Dean didn’t exactly have a good answer to that one. Either for her, or for himself. “I – I had a hunch Matt would’ve bounced you out of bed by now. And where else would you land but here?” was the best he managed to stammer out, convincing pretty much no one.
“What do you want from me, Dean? Thought of a few more insults you forgot to lob my way last night?”
“That’s hardly worth leaving the house for. Especially a lazy bum like me, right?”
“Did you change your mind about letting me interview you?”
“Maybe,” Dean shrugged. “Depends.”
Now he finally had her attention. Jeanne even looked up and everything. “On what?”
“On what you can give me to help win my civil suit against Donna.”
“You’re really going to sue her like I suggested?” Jeanne grinned, inordinately pleased… mostly with herself.
“I’m thinking about it. It is honestly the only way to hit her where she hurts. But I’m not about to make a major move like this without knowing for sure if I can win. I won’t risk opening up old wounds just for Donna to slither away untouched again. So you tell me: What would I need to do to bleed Donna dry?”
“That’s a question for your legal counsel. Not me.”
“Please,” Dean laughed. “You wouldn’t have said a word to me about it unless you knew exactly what steps I had to take.”
“And what would I get out of helping you?”
“Still a working girl even though you’ve wed the bank, huh? I can dig it. A woman keeping her career even after she gets hitched.”

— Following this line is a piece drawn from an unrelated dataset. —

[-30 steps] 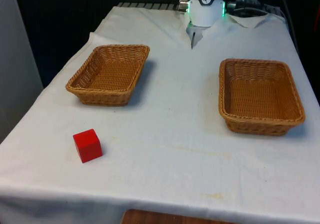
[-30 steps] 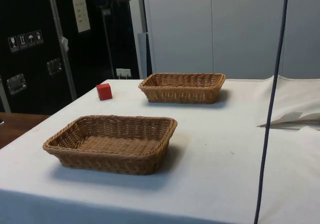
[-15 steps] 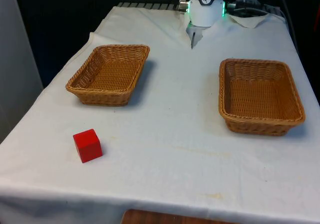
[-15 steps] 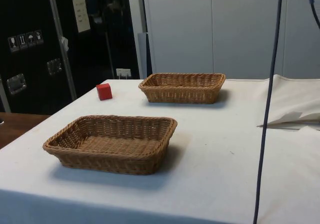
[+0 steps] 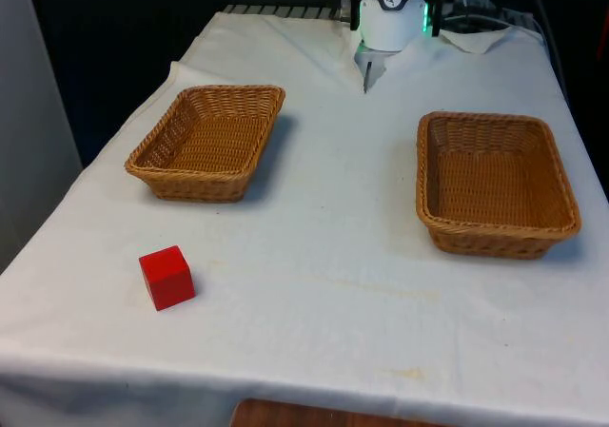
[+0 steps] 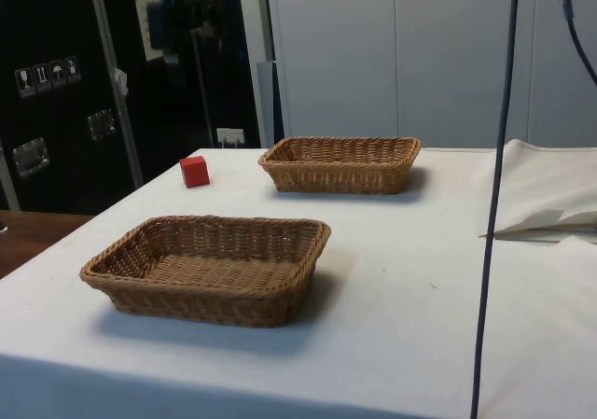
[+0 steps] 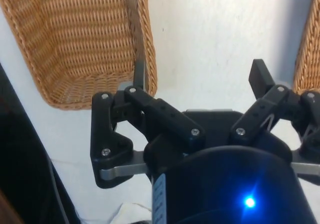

“I didn’t marry Matt for his money.”
“I’m sure it didn’t hurt.”
“I married him because I love him.”
“Will you stop insulting me and the entire Academy of Motion Picture Arts and Sciences with your version of the performing arts, and get back to what you’re good at? Plotting, scheming, and being a general pain in the ass? You wanted to know what I came here for? It was that.”
“Why the hell would I help you when all you do is mock and belittle me?”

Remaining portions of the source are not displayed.